IV. STANDARD OF REVIEW

¶6 Summary judgment settles only questions of law. Pickens v. Tulsa Metropolitan Ministry, 1997 OK 152, ¶ 7, 951 P.2d 1079, 1082. The standard of review of questions of law is de novo. Id. Summary judgment will be affirmed only if the appellate court determines that there is no dispute as to any material fact and that the moving party is entitled to judgment as a matter of law. Id. Summary judgment will be reversed if the appellate court determines that reasonable men might reach different conclusions from the undisputed material facts. Runyon v. Reid, 1973 OK 25, ¶15, 510 P.2d 943, 946.

V. ANALYSIS

¶7 An employee who can establish that he has a property right in his employment is protected by the Due Process Clause of the Fourteenth Amendment to the United State Constitution. Cleveland Bd. of Educ. v. Loudermill, 470 U.S. 532, 538 (1985). Property interests are not created by the Due Process Clause but "are created and their dimensions defined by existing rules or understandings that stem from an independent source such as state-law rules or understandings that secure certain benefits and that support claims of entitlement to those benefits." Bd. of Regents of State Colleges v.
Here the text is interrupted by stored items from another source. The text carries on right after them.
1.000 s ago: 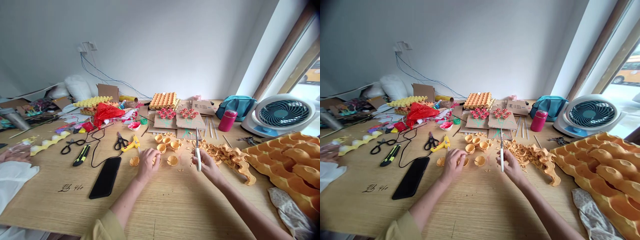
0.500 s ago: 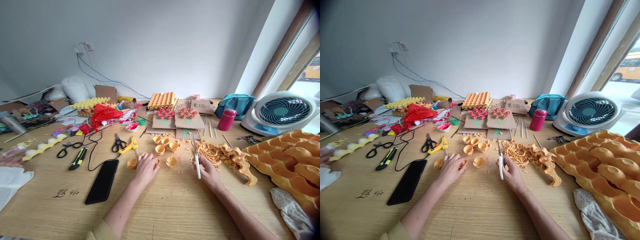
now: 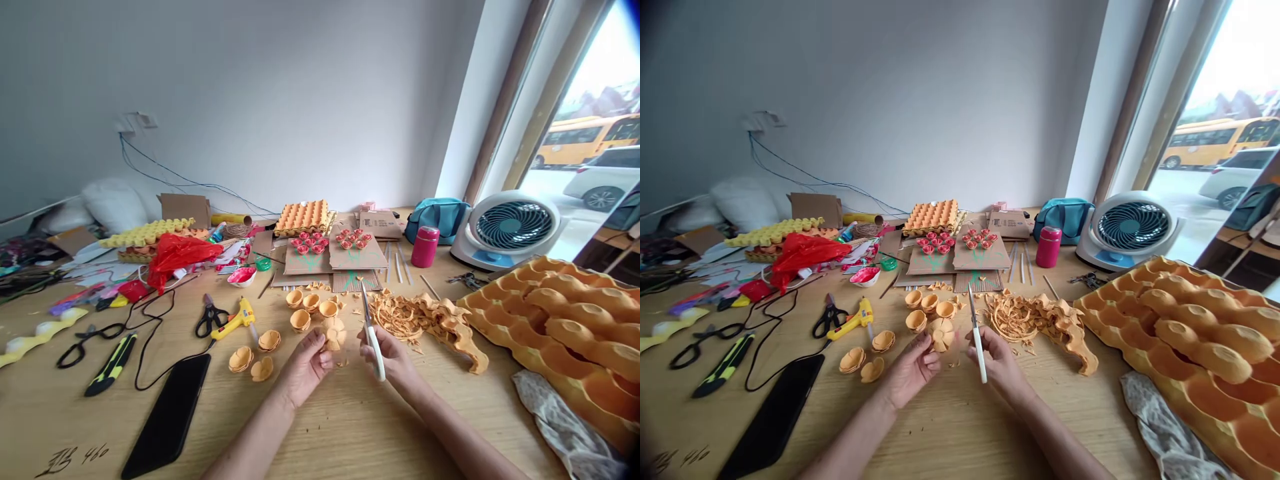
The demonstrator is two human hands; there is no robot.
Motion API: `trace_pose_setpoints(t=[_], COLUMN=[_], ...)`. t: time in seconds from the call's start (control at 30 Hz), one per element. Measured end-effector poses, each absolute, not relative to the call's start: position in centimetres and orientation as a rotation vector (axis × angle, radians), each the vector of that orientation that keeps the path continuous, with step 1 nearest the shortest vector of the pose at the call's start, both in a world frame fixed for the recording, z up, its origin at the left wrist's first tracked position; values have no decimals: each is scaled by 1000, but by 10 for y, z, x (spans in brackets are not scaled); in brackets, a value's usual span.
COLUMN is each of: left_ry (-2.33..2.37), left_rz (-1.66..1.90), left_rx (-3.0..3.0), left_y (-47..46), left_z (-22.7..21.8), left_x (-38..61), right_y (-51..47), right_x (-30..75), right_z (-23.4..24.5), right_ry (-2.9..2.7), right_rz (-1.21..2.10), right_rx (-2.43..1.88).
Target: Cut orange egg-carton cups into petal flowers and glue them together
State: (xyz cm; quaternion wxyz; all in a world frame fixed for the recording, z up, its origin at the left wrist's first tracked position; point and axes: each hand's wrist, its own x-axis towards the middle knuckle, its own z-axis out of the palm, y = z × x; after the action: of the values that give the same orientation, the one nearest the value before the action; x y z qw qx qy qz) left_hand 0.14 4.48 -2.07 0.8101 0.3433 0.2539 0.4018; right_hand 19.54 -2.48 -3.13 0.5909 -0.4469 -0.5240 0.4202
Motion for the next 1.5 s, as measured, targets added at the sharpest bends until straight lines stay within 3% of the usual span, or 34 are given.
trace_pose_setpoints(t=[0.23, 0.87, 1.07, 1.5], left_ry=[439, 489, 576, 576], left_rz=[726, 594, 783, 909], left_rx=[492, 1041, 853, 601], left_y=[24, 19, 23, 30], left_z=[-35, -19, -20, -16], left_x=[11, 2, 3, 0], right_y=[-28, -33, -33, -38], right_x=[187, 179, 193, 194], right_z=[-18, -16, -22, -19], right_ry=[-1064, -1106, -1258, -1637], right_rz=[1110, 1246, 982, 843], right_rx=[-1011, -968, -1108, -1355])
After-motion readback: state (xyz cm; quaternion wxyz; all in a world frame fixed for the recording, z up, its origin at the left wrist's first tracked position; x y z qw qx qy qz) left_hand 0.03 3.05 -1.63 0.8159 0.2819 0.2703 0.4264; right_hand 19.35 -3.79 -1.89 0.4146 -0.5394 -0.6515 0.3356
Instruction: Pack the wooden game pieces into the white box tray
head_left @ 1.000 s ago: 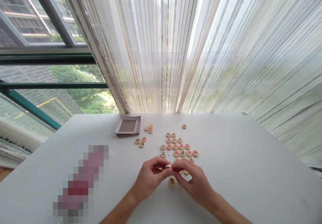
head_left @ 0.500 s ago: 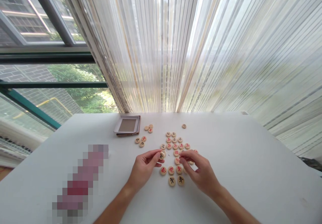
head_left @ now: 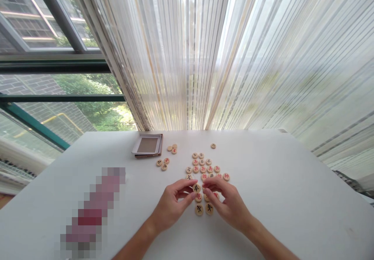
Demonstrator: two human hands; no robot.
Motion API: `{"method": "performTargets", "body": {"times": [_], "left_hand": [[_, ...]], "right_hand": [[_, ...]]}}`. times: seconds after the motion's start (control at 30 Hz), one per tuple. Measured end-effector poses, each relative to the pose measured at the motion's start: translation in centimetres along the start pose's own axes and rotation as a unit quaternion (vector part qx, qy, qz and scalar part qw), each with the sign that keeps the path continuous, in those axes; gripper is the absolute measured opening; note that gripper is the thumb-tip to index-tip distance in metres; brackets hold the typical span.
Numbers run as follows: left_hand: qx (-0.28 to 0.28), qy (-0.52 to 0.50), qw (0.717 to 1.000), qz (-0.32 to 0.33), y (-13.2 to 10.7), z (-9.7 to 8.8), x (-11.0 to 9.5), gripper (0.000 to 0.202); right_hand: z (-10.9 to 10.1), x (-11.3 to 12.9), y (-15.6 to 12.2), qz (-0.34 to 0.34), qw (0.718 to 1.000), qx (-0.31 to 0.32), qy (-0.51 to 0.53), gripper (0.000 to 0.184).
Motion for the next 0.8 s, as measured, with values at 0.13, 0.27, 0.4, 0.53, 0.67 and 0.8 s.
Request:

Roth, 408 U.S. 564, 577 (1972). "To have a property interest in a benefit, a person clearly must have more than an abstract need or desire for it. He must have more than a unilateral expectation of it. He must, instead, have a legitimate claim of entitlement to it." Id. Stone contends that title 11, section 50-123(B) provides him with a claim of entitlement, that is a property interest, in his continued employment.

¶8 Effective 1937, the Oklahoma Legislature enacted the Police Pensions Act, 1936 Okla. Sess.